Selain Adian, Pakar Hukum Pidana Yenti Ganarsih juga mempertanyakan kondisi Harun dalam kasus suap tersebut. Yenti mengindikasikan kejadian yang menjerat Wahyu penipuan lantaran putusan KPU adalah kolektif kolegial.
Dalam hal ini KPU sempat menyatakan bahwa Harun tidak bisa menggantikan anggota DPR Nazaruddin Kiemas yang meninggal. Yenti mengatakan, ada kemungkinan oknum KPU meminta uang kepada Harun agar menjadi legislator DPR.

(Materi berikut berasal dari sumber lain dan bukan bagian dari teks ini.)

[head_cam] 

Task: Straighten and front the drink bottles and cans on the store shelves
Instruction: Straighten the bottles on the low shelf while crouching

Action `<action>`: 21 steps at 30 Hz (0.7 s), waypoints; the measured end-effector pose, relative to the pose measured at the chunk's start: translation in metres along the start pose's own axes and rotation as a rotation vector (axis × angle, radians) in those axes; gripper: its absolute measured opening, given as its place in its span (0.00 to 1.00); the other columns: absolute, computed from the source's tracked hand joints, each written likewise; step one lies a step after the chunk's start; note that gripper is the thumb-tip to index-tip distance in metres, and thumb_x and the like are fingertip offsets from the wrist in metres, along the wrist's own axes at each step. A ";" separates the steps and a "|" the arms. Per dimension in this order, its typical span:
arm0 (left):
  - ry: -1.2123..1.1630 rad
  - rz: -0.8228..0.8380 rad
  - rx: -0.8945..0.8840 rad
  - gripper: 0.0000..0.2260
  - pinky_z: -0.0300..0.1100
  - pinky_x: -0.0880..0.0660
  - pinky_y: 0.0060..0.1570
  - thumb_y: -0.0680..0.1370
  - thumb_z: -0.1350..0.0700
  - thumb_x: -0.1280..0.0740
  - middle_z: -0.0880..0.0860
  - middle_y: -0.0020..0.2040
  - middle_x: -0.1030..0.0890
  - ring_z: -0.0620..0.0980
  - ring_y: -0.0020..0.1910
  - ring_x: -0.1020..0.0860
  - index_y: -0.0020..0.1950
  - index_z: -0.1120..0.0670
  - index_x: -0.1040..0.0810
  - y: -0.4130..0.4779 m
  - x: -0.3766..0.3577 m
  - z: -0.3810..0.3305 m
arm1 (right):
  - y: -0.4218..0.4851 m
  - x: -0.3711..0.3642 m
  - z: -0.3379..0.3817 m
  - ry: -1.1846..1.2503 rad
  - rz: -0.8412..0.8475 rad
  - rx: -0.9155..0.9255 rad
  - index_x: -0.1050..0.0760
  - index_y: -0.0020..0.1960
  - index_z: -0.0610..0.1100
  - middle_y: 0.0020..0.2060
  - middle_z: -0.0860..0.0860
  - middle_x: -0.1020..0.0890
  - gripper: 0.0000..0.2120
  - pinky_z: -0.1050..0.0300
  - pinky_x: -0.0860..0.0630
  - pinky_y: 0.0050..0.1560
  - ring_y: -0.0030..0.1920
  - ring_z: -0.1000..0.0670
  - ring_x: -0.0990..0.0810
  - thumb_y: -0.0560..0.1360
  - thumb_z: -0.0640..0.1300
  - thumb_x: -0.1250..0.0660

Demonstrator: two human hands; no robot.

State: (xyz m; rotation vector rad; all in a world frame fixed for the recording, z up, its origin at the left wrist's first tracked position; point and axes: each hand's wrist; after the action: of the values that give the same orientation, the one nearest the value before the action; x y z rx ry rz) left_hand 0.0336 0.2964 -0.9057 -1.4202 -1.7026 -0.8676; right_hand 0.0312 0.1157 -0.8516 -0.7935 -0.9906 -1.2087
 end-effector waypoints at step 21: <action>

"Kalau penipuan memang 378 KUHP, ada inisiatif dari penipu yang menawarkan dan mengiming-imingi (Harun menjadi anggota DPR dengan mengeluarkan uang)," ujar Yenti Ganarsih dalam diskusi Ada Apa Dibalik Kasus Wahyu yang digelar di kawasan Tebet, Jakarta Pusat, Minggu 19 Januari 2020.
Advertisement
Bantah Bertemu Harun Masiku
Pada saat OTT yang dilakukan KPK kepada Wahyu Setiawan, di malam yang sama Sekjen PDIP Hasto Kristiyanto diduga berada di PTIK bersama dengan Harun Masiku. Namun, PDIP melalui Sekretasris Fraksi PDIP DPR Andreas Hugo Pareira keberatan dengan cerita yang beredar tersebut.
Selain itu, dalam kasus suap pengurusan PAW anggota DPR ini, PDIP menegaskan bahwa ada pihak yang ingin sengaja menyudutkan PDIP.
"Dalam konteks saat ini, PDI Perjuangan adalah korban dari framing politik tersebut," jelas Andreas kepada wartawan, Selasa 14 Januari 2020.
Saat dikonfirmasi mengenai kebenarannya yang terjadi pada Rabu, 8 Januari 2020, Hasto mengaku tengah sibuk mempersiapkan Rapat Kerja Nasional PDIP yang saat itu juga bertepatan dengan perayaan HUT ke-47 PDIP di JIExpo, Kemayoran, Jakarta Pusat.
Selain itu, Hasto juga mengaku tak mengetahui keberadaan dua stafnya tersebut dikarenakan tengah dalam kondisi tidak sehat.
"Saya tidak mengetahui karena sakit diare tadi, sehingga dalam konteks seperti ini kami fokus dalam persiapan HUT ke-47 dan rakernas yang pertama," kata Hasto.